> Requirement: In the listing below, locate the line containing "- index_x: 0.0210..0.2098" and the line containing "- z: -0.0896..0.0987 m". Output both of them and every line between, exactly as written, and nothing more.

> Supplied data:
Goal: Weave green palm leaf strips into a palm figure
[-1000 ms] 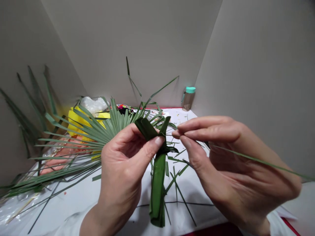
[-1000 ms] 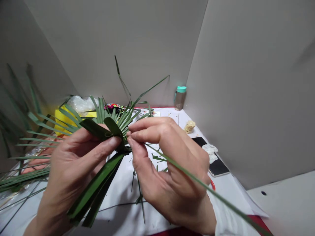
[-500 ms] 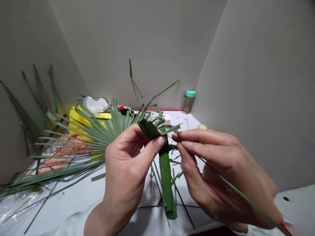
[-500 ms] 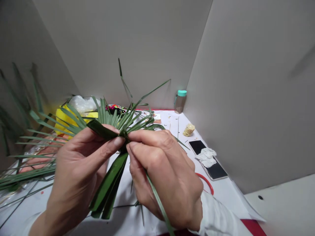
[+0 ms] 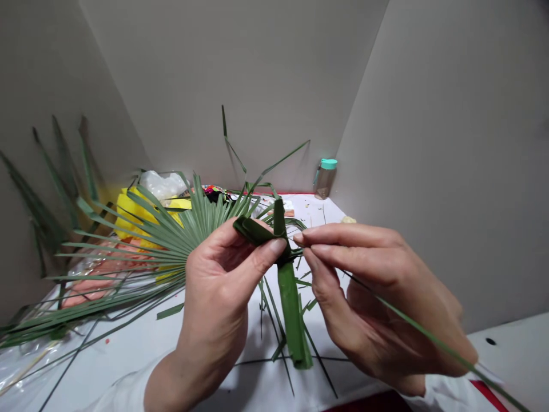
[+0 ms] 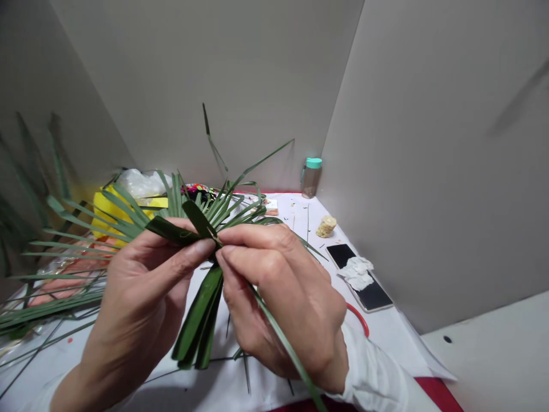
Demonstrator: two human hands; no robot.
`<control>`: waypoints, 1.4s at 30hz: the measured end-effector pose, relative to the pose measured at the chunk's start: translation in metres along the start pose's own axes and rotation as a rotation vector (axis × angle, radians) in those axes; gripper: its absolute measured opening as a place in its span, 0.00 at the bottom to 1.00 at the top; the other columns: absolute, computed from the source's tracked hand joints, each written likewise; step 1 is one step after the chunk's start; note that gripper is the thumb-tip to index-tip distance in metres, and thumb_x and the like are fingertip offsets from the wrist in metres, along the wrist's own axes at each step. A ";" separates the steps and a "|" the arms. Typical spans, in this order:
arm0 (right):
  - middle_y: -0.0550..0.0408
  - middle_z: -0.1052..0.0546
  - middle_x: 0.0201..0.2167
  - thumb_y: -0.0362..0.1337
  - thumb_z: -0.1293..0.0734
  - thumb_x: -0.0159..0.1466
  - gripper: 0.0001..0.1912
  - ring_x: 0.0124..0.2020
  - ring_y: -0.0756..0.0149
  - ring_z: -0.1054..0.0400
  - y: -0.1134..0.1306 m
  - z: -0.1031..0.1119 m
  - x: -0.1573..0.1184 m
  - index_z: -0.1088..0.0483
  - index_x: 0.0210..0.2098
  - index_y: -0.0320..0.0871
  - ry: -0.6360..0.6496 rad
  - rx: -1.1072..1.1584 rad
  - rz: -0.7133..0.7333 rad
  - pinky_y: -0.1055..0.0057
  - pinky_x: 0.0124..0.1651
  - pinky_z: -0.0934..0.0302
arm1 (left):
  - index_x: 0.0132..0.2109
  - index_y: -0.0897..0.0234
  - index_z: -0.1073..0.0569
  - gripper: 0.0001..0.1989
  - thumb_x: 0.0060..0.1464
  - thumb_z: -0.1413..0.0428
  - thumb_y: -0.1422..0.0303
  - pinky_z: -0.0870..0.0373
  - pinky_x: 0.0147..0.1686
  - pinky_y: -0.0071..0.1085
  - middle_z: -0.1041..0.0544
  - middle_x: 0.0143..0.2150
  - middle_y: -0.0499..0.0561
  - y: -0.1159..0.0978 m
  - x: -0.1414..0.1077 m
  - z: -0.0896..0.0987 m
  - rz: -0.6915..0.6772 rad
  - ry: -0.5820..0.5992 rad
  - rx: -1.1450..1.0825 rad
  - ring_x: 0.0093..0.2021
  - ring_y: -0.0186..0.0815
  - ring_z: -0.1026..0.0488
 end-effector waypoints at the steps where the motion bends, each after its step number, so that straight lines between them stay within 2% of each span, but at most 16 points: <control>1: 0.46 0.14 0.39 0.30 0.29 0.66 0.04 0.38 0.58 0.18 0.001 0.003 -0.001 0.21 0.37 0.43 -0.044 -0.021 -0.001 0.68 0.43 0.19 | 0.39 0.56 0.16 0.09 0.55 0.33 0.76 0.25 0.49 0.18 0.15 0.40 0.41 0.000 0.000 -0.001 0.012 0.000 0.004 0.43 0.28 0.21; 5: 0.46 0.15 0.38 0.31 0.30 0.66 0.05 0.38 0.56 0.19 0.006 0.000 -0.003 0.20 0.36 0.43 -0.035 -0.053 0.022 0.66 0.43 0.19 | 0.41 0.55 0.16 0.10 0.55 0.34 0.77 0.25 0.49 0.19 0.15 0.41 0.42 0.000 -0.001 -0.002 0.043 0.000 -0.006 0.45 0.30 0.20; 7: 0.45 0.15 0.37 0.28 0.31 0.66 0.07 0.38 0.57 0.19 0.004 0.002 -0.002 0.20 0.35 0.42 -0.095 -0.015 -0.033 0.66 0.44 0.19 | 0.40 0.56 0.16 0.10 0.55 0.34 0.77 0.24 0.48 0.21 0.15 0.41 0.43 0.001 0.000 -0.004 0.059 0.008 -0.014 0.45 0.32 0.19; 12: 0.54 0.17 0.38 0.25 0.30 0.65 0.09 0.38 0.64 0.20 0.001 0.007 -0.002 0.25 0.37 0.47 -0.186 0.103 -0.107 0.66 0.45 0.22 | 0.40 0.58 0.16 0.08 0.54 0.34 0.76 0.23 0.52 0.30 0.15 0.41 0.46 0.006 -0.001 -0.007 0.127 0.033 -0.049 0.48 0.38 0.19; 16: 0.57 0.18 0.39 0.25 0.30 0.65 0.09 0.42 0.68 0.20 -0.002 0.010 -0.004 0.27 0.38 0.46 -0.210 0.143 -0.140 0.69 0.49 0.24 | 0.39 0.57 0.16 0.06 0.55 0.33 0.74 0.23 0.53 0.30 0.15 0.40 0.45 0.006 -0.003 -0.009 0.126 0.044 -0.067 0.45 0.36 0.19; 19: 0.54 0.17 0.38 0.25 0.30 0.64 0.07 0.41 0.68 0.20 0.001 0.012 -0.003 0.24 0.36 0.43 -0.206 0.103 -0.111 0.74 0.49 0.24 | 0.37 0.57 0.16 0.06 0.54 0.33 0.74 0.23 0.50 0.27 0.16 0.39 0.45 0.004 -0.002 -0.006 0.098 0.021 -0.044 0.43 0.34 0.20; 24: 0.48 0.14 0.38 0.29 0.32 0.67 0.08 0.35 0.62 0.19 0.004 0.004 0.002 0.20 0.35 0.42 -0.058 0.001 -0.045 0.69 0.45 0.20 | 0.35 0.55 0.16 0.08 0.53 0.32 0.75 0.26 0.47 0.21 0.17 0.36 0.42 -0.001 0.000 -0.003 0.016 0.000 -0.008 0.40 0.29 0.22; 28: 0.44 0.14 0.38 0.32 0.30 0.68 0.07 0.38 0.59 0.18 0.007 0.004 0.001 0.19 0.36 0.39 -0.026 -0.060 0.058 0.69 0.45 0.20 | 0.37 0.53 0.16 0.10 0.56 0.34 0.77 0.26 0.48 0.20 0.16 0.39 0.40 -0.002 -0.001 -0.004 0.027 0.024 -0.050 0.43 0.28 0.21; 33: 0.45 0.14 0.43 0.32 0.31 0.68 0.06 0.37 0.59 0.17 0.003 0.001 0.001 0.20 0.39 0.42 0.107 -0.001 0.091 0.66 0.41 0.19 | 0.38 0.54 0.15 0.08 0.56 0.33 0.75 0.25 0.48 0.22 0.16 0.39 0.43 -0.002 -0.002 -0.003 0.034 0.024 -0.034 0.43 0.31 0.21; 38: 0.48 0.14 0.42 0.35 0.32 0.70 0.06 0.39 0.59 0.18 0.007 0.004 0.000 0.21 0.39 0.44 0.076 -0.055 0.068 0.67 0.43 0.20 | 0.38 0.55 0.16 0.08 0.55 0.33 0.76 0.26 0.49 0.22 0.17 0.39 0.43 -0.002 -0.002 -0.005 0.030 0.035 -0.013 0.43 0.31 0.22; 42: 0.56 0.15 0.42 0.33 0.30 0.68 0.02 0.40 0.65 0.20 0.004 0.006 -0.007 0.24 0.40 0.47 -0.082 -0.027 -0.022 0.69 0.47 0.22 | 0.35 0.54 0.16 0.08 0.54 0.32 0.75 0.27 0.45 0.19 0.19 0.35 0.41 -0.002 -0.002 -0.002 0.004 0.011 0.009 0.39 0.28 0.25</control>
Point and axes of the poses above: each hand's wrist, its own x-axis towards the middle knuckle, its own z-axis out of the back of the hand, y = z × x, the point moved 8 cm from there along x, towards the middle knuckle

> The completed task:
  - index_x: 0.0210..0.2098
  - index_y: -0.0320..0.0871
  - ry: -0.6360..0.6496 rad
  - rx: -1.1072..1.1584 rad
  - rz: -0.7133..0.7333 rad
  - pinky_y: -0.1055..0.0057
  - pinky_x: 0.0124..0.1651
  - pinky_z: -0.0934..0.0302
arm1 (left):
  - index_x: 0.0132..0.2109
  - index_y: -0.0897..0.0234
  - index_z: -0.1073..0.0569
  - gripper: 0.0001..0.1989
  - thumb_x: 0.0060..0.1464
  - thumb_z: -0.1413..0.0428
  - thumb_y: -0.1422..0.0303
  - pinky_z: -0.0870..0.0373
  - pinky_x: 0.0147..0.1686
  - pinky_y: -0.0071..0.1085
  - middle_z: -0.1041..0.0544
  - middle_x: 0.0143..0.2150
  - middle_y: -0.0499..0.0561
  - y: -0.1159..0.0978 m
  - x: -0.1414..0.1077 m
  - z: -0.0896..0.0987 m

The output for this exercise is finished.